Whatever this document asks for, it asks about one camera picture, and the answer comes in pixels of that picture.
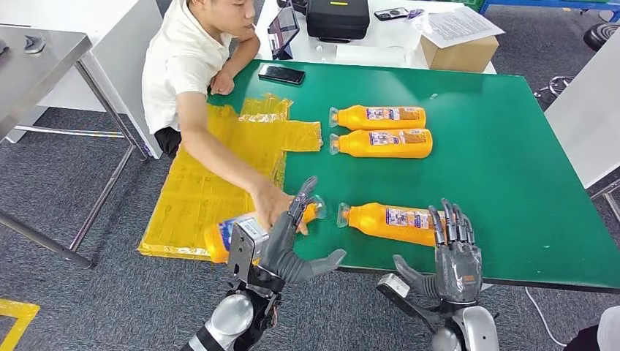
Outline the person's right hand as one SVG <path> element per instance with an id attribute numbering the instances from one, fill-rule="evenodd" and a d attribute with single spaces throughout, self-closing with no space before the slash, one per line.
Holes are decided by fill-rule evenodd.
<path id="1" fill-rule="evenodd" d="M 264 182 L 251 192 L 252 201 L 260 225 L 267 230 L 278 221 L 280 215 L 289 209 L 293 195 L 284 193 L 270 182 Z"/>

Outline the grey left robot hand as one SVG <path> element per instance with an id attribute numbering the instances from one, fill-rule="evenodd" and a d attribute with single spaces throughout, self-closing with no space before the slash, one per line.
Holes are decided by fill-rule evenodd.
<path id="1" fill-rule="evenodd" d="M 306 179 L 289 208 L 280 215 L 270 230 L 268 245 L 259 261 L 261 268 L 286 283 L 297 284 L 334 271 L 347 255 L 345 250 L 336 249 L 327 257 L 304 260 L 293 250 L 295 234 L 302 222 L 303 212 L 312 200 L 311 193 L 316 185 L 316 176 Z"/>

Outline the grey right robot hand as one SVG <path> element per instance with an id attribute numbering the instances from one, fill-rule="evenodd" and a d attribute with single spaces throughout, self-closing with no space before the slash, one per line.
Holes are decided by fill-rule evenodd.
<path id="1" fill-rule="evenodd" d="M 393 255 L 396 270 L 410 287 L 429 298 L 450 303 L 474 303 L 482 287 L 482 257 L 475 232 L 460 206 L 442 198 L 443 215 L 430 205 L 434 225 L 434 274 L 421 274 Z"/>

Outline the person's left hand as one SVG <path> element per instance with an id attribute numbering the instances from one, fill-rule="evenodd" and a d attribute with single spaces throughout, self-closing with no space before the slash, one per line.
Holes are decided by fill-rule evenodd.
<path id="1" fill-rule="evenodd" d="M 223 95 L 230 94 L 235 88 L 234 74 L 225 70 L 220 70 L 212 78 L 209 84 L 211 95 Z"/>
■ ■ ■ ■ ■ ■ ■
> [What you will do] Your output should be the lines from the one with "Outline the person's left" through the end of the records above, copied exactly.

> [Answer to this exercise]
Outline the person's left hand as one SVG <path> element per instance with an id attribute numbering the instances from one, fill-rule="evenodd" and a d attribute with single spaces throughout, self-closing with no space before the slash, one per line.
Holes are decided by fill-rule evenodd.
<path id="1" fill-rule="evenodd" d="M 223 95 L 230 94 L 235 88 L 234 74 L 225 70 L 220 70 L 212 78 L 209 84 L 211 95 Z"/>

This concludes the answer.